Dr. Ron Daniels, of the institute of the Black World, has referenced "non urgent emergencies."  His comments quite clearly capture the national condition.  We are in economic crisis, but paralyzed by partisanship, unable to deal with it.  Instead, we are caught up in the minutiae that emerge from the 24-hour news cycle and by our own prurient curiosity about other people's business.

It is tempting to blame the debilitating distractions on the media, but the fact is that "the media" is as capitalistically driven as every other institution in our nation.  If we didn't watch garbage, they would not broadcast garbage.  If we collectively said that we are not interested in those members of Congress who behave badly personally, focusing more importantly on those who behave badly professionally, the media would let it go.  Congressman Weiner ought to be the fodder of the late night talks that feature comedians like Jay Leno and Conan O'Brien, not serious conversations on programs like Meet the Press. 

I am far more disturbed about the state of our economy than I am about these men behaving badly.  After all, don't we get at least one every season?  And don't we spend millions of dollars (see John Edwards) attempting to indict those with poor judgment, instead of using those millions, perhaps, to generate some jobs.  What if we put all of the debilitating distractions on "never mind"?  What if we failed to be titillated by grown folks acting like adolescents, and instead got agitated by the economic challenges so many of our fellow Americans face.
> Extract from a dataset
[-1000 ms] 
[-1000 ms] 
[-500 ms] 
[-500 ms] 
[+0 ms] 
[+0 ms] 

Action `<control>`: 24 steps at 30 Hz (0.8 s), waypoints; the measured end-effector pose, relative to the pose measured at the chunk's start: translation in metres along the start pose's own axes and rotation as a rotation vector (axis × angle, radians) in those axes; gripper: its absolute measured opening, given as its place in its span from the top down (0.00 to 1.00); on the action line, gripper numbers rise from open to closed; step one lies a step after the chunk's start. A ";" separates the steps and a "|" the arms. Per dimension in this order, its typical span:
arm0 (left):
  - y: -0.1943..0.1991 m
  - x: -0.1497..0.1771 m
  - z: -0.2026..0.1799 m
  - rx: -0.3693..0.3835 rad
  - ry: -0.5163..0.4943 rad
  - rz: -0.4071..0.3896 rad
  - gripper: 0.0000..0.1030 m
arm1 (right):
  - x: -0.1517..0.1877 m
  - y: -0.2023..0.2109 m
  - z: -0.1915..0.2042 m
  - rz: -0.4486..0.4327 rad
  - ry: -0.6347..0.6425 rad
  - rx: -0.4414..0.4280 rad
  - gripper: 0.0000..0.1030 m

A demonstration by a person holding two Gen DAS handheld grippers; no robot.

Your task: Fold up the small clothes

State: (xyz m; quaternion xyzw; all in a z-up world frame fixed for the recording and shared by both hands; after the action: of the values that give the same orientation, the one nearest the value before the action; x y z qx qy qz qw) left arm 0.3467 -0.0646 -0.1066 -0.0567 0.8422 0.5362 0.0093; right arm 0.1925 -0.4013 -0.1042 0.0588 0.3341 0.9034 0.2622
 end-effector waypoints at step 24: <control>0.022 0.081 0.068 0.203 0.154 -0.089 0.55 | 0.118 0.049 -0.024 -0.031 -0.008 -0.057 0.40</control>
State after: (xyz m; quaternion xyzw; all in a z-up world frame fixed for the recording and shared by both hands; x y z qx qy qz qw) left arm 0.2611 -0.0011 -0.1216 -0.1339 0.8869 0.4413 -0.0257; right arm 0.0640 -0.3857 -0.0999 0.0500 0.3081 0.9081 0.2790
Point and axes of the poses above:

If you have a job, can you imagine being unemployed for 40 weeks?  Forty weeks is almost 10 months; about the same amount of time it takes for someone to gestate a baby.  Most people don't have enough savings to take them through 40 weeks of unemployment, so how do they survive?  Suppose these were the stories that led the news, not this Weiner thing.  Come on, people!  Can't we get our priorities straight?  If we made the economy a populist issue, our Congress would feel more motivated to deal with it. 

I am not suggesting any abdication of morality, but I am suggesting that there is a morality that says we should feed the hungry, clothe the naked, employ the jobless, house the homeless.  This is the essential morality, the Biblical morality that says we should treat others the way we would like to be treated.  That means we must look at those who are economically disadvantaged with more scrutiny than we choose to look at those who are woefully and publicly morally flawed.

Julianne Malveaux is President of Bennett College for Women in Greensboro, North Carolina.